Lorsque Apple a introduit les invites de transparence du suivi des applications (ATT) dans iOS 14.5 en 2021, cela a marqué un tournant majeur en matière de confidentialité des utilisateurs au sein des applications tierces. Jamais rien de tel n’avait été vu auparavant. Cette initiative permet aux utilisateurs d’iPhone de contrôler si leurs données en-app peuvent être agrégées et partagées avec des tiers à des fins publicitaires ou autres.
Cependant, de nos jours, il est fréquent de voir des commentaires en ligne de personnes qui ne comprennent pas vraiment ce que cela implique, trouvant même la formulation un peu abrupte. Pourquoi « demander » à l’application ? Et cette option est-elle encore efficace ? Analysons la transparence du suivi des applications en 2025.
Le fonctionnement de l’ATT
Pour ceux qui ne sont pas familiers, dans le cadre du système ATT, Apple exige que les développeurs obtiennent votre permission avant de partager vos données. Cela passe souvent par un pop-up après le téléchargement d’une nouvelle application, demandant : « Autoriser [nom de l’application] à suivre votre activité à travers d’autres applications et sites web ? »
Deux choix s’offrent alors à vous : « Autoriser » ou « Demander à l’application de ne pas suivre ». En choisissant « Autoriser », vous donnez explicitement la permission à l’application de collecter des données telles que votre âge, votre sexe, votre localisation, vos habitudes d’achat et bien plus encore. Cela représente un véritable trésor de données pour les courtiers cherchant à établir un profil pour des publicités ciblées.

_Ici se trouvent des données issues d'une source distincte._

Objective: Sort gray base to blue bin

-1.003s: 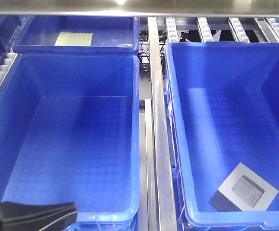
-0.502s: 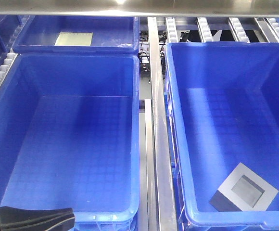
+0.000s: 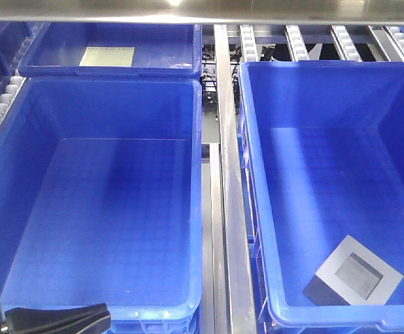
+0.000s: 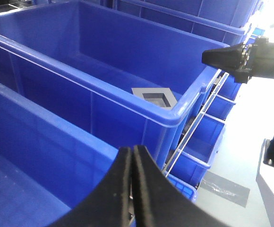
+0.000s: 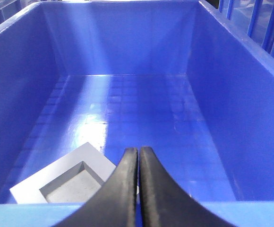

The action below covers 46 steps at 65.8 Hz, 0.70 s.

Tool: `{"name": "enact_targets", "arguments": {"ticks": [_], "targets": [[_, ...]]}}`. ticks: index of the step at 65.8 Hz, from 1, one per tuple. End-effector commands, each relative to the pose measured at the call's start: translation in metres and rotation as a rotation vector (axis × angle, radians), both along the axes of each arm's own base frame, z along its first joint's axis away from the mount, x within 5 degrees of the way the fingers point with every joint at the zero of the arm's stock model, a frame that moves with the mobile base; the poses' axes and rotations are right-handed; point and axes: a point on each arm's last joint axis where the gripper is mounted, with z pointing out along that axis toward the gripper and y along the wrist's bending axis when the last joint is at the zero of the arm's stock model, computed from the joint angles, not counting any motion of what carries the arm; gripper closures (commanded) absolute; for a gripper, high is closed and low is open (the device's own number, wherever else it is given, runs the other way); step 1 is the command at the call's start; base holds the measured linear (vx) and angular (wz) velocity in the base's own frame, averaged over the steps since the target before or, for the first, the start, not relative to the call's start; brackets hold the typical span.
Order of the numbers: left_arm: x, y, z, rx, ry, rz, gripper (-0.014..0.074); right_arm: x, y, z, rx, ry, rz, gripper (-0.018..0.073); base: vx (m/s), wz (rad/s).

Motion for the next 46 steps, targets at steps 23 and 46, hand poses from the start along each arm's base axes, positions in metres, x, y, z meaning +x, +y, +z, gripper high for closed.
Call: {"name": "enact_targets", "arguments": {"ticks": [23, 46], "targets": [[-0.009, 0.059, 0.0, -0.19, -0.193, 0.319, 0.0594, 0.002, 0.0, 0.003, -0.02, -0.036, -0.002, 0.0564, 0.0, 0.0], [-0.021, 0.1, -0.041, -0.09, -0.285, 0.817, 0.0594, 0.002, 0.0, 0.003, -0.02, -0.036, -0.002, 0.0564, 0.0, 0.0]]}}
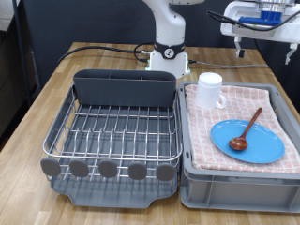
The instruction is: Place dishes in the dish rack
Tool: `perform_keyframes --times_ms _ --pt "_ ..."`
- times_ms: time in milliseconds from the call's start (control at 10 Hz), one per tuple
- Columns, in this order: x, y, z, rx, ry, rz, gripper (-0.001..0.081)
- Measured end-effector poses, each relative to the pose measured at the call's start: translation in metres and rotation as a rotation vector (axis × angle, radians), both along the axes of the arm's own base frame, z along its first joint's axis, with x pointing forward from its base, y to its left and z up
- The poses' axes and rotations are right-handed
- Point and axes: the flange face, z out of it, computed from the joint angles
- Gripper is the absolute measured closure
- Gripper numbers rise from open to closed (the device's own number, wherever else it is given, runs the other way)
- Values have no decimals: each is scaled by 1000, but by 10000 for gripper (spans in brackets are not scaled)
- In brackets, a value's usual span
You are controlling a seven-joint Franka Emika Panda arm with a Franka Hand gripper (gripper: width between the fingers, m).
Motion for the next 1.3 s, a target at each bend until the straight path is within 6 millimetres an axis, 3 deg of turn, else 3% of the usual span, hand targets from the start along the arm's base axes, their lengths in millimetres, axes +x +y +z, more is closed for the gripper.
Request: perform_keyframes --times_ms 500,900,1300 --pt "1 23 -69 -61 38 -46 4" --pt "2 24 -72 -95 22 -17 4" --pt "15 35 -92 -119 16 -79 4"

En revanche, sélectionner « Demander à l’application de ne pas suivre » bloque l’accès à votre IDFA. Ce code unique, attribué à chaque appareil iOS par Apple, permet aux entreprises de lier toutes vos données comportementales à travers différentes applications. Sans lui, les annonceurs ne peuvent pas relier vos activités d’achat à vos habitudes sur les réseaux sociaux. De plus, cette option bloque l’accès au niveau de l’API système, empêchant ainsi les entreprises de contourner cette restriction.
Cependant, les développeurs peuvent toujours vous suivre en utilisant votre adresse IP, votre numéro de téléphone ou votre e-mail si vous les avez fournis dans l’application. C’est la raison pour laquelle Apple choisit de formuler cette option avec le terme « Demander » au lieu d’un explicite « Refuser ». Cela reste honnête sur ce qui peut être techniquement appliqué. Apple ne peut pas contrôler avec certitude si les développeurs utilisent d’autres moyens pour vous suivre.
Est-ce encore efficace ?
La réponse est à la fois oui et non. Le suivi a chuté de manière significative. Avant le lancement de cette fonctionnalité, environ 73 % des utilisateurs américains pouvaient être suivis par les annonceurs. Aujourd’hui, ce chiffre est tombé à environ 18 %. Des entreprises comme Meta, souvent désignée comme le centre de collecte de données de l’Internet, ont subi un coup dur, perdant environ 12,8 milliards de dollars rien qu’en 2022.
Cependant, les annonceurs ne comptent pas abandonner la plus lucrative des plateformes mobiles au monde. Ils ont dû faire preuve de créativité. Ainsi, le fingerprinting des appareils a explosé sur mobile. Anciennement considéré comme une technique de collecte de données secondaire et underground par rapport à l’IDFA, il est désormais le plus utilisé, collectant des détails comme la taille de votre écran, la version de votre OS, votre fuseau horaire, et bien d’autres.
Les applications ont également changé pour se concentrer sur la publicité contextuelle, suivant ce que vous faites à l’intérieur de leur application plutôt que d’une application à l’autre. En somme, bien que l’ATT ait réduit le suivi inter-app de moitié, cela n’a pas mis fin au suivi. Cela a simplement rendu la tâche plus difficile et coûteuse pour les annonceurs, ce qui est probablement l’objectif initial d’Apple.